OBJECTIVES: Surgical interventional has been key in the treatment of tuberculosis (TB) for a long time. Its importance diminished after the emergence of chemotherapy. However, the spread of rapid multidrug-resistant (MDR) and extensively drug-resistant (XDR) TB has led us to return to surgery to treat TB. Today, every second patient in Russia with destructive TB has either MDR or XDR TB, which is the reason for the low efficacy of conservative treatment. In 2015, treatment with drugs resulted in clinical recovery in only 29.8% of new cases of destructive TB acid-fast bacilli (AFB)+.

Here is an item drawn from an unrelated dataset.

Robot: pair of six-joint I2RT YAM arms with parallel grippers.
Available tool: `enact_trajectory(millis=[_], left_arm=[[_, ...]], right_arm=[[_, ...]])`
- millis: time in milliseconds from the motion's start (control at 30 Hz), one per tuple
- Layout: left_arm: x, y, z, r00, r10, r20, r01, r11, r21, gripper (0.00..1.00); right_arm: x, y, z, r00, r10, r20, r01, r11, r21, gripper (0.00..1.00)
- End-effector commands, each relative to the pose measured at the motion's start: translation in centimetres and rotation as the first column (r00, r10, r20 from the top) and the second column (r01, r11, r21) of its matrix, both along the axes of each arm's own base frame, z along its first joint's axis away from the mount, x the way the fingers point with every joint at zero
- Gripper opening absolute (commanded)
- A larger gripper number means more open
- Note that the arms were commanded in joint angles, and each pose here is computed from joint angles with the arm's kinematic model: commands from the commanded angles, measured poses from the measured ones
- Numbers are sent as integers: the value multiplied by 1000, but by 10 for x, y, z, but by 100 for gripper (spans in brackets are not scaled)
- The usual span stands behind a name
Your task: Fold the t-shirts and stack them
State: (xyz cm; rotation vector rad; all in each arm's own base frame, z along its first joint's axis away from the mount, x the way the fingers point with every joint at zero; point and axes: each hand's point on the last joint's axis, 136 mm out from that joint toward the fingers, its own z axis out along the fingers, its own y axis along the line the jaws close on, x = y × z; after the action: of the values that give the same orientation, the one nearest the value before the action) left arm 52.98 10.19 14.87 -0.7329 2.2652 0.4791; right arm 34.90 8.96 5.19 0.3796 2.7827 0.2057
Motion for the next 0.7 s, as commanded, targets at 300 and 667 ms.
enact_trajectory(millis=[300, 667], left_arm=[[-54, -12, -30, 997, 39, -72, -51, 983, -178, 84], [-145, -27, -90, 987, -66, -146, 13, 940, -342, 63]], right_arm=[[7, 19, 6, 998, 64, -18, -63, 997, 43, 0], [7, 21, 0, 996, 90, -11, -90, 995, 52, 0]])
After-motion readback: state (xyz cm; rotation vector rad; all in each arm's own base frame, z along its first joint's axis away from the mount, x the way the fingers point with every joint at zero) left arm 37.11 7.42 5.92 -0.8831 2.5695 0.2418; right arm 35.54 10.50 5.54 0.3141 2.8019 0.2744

METHODS: The author's data from 1999 to 2016 have been analysed. The author performed 5599 surgeries on patients with pulmonary TB aged from 1 to 87 years (mean age 34.6 years). The most common reasons for surgical treatment were fibrotic cavitary and cavitary pulmonary TB, tuberculoma with destruction, tuberculous pleural empyema, caseous pneumonia and intrathoracic lymph nodes. The strategy of early collapse therapy and the use of surgery to treat TB was proposed in the Penza region of Russia; the results were analysed to estimate the long-term outcomes of treatment.

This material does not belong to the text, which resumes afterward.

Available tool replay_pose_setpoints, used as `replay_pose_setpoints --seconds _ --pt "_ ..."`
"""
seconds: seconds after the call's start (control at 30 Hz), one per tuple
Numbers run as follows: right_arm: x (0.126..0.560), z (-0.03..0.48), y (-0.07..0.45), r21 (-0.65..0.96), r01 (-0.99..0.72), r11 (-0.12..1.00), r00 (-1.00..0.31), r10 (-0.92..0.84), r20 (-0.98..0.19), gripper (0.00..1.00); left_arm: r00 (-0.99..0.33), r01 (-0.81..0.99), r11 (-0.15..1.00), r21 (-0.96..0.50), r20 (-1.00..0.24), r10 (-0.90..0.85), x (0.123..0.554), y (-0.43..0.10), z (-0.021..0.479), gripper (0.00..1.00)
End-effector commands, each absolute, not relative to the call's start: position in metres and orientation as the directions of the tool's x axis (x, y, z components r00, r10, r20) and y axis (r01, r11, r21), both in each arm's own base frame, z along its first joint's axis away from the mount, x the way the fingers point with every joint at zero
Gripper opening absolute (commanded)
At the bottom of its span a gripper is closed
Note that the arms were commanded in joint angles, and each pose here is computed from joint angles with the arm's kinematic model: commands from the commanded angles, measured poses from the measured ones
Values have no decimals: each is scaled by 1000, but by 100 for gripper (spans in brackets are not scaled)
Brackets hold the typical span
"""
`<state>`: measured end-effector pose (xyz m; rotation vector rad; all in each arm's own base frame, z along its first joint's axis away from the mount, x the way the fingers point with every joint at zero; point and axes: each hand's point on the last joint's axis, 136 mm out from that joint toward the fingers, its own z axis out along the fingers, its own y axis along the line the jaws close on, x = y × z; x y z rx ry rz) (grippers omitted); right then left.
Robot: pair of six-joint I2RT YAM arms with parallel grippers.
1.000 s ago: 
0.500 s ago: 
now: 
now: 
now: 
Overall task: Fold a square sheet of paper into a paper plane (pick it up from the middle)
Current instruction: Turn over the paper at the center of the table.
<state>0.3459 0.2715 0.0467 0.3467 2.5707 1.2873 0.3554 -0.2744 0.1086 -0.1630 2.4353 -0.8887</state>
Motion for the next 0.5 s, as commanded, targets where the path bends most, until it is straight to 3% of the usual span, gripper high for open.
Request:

RESULTS: In 5599 surgeries, the full clinical effect was achieved in 93% of operated patients with MDR TB, in 92.1% of those with XDR TB and in 98% of patients without MDR or XDR resistance. According to the data from the Penza region, 3 years after surgery, 93.9% (149 of 159 cases) of the operated patients exhibited clinical recovery.

CONCLUSIONS: Taking into account the data from the World Health Organization on the insufficient level of therapeutic success in the treatment of MDR and XDR pulmonary TB, surgical treatment is necessary in regions with a high frequency of drug-resistant cases.